> _RECORDED INFORMATION_:
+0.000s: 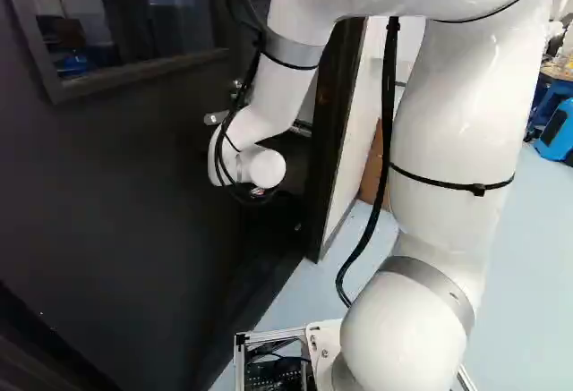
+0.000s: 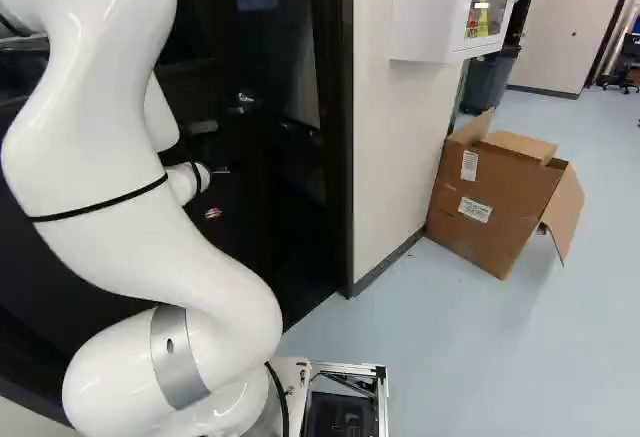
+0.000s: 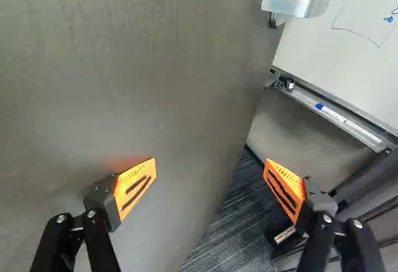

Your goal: Open the door and move inside

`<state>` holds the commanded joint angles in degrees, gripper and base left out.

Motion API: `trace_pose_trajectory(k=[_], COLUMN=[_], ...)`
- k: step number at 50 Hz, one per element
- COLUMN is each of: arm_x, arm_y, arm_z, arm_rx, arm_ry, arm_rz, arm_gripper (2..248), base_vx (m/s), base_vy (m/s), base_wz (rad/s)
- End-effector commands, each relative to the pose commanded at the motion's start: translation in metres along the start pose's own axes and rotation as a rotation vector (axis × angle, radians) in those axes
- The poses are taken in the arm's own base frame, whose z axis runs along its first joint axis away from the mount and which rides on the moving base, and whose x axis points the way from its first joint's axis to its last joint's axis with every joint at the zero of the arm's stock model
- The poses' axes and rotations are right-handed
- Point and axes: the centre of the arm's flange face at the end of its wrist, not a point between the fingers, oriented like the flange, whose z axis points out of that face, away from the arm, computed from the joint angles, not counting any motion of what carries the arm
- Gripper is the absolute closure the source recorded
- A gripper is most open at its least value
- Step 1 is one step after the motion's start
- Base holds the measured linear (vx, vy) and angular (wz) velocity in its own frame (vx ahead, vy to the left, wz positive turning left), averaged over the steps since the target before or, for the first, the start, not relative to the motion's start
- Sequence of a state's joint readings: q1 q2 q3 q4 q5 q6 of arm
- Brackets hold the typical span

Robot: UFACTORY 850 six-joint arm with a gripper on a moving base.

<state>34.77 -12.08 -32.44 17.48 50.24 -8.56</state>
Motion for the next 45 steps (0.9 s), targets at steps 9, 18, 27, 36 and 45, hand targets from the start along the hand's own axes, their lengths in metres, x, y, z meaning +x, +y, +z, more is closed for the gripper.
trace_pose_trajectory(k=[9, 18, 27, 36, 45], arm_x=[0.002, 0.004, 0.006, 0.009, 0.011], arm_y=[-0.012, -0.026, -0.040, -0.054, -0.068], arm_z=[0.006, 0.012, 0.018, 0.025, 0.031], arm_rx=[0.022, 0.049, 0.078, 0.107, 0.137], arm_ry=[0.004, 0.009, 0.015, 0.022, 0.029], arm_rz=[-0.008, -0.018, -0.031, -0.045, -0.059], arm_gripper=[3, 3, 3, 3, 3], base_vx=[0.000, 0.000, 0.000, 0.000, 0.000], base_vy=[0.000, 0.000, 0.000, 0.000, 0.000], base_wz=[0.000, 0.000, 0.000, 0.000, 0.000])
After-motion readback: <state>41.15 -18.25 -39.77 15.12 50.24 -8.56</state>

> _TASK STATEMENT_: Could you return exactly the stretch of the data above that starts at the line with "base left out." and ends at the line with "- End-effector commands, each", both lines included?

> _SOLUTION TO THIS PROBLEM_:
`<state>` holds the commanded joint angles in degrees, gripper and base left out.

Motion API: `trace_pose_trajectory(k=[_], COLUMN=[_], ...)`
- k: step number at 50 Hz, one per element
- COLUMN is each of: arm_x, arm_y, arm_z, arm_rx, arm_ry, arm_rz, arm_gripper (2..248), base_vx (m/s), base_vy (m/s), base_wz (rad/s)
- End-effector commands, each relative to the pose commanded at the motion's start: translation in metres along the start pose's own axes and rotation as a rotation vector (axis × angle, radians) in those axes

This answer has been written out in full.